WORK INSTRUCTIONS:
Copy out exactly the lines from the one containing "Exercise. Can you point out the red" to the end of the records below, both included, and nothing else.
- - -
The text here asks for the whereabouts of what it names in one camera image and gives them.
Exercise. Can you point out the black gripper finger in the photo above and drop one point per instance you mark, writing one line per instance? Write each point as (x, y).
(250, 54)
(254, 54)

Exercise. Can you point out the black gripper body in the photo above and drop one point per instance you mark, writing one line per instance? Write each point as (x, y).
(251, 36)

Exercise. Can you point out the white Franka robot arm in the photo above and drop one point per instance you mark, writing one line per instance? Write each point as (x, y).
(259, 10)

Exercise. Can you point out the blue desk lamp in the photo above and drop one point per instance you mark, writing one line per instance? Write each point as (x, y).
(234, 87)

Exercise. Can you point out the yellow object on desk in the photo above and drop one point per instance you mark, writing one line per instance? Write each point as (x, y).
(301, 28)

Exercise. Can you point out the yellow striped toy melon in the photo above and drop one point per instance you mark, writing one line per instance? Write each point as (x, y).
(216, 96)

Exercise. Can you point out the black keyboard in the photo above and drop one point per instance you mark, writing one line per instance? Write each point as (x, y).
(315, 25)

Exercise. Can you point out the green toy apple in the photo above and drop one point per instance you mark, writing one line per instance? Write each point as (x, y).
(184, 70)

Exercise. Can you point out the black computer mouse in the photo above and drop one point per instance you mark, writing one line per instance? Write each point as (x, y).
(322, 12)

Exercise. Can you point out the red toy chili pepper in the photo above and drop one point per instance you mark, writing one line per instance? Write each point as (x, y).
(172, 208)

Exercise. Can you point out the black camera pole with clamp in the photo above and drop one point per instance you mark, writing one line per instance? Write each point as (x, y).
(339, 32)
- - -
WRITTEN RESPONSE:
Exercise. Can you point out the red toy chili pepper in the photo above and drop one point per instance you mark, writing one line per instance? Write each point as (x, y).
(172, 208)

Exercise. Can you point out the black camera pole with clamp in the photo above and drop one point per instance you mark, writing one line per instance? Write each point as (x, y).
(339, 32)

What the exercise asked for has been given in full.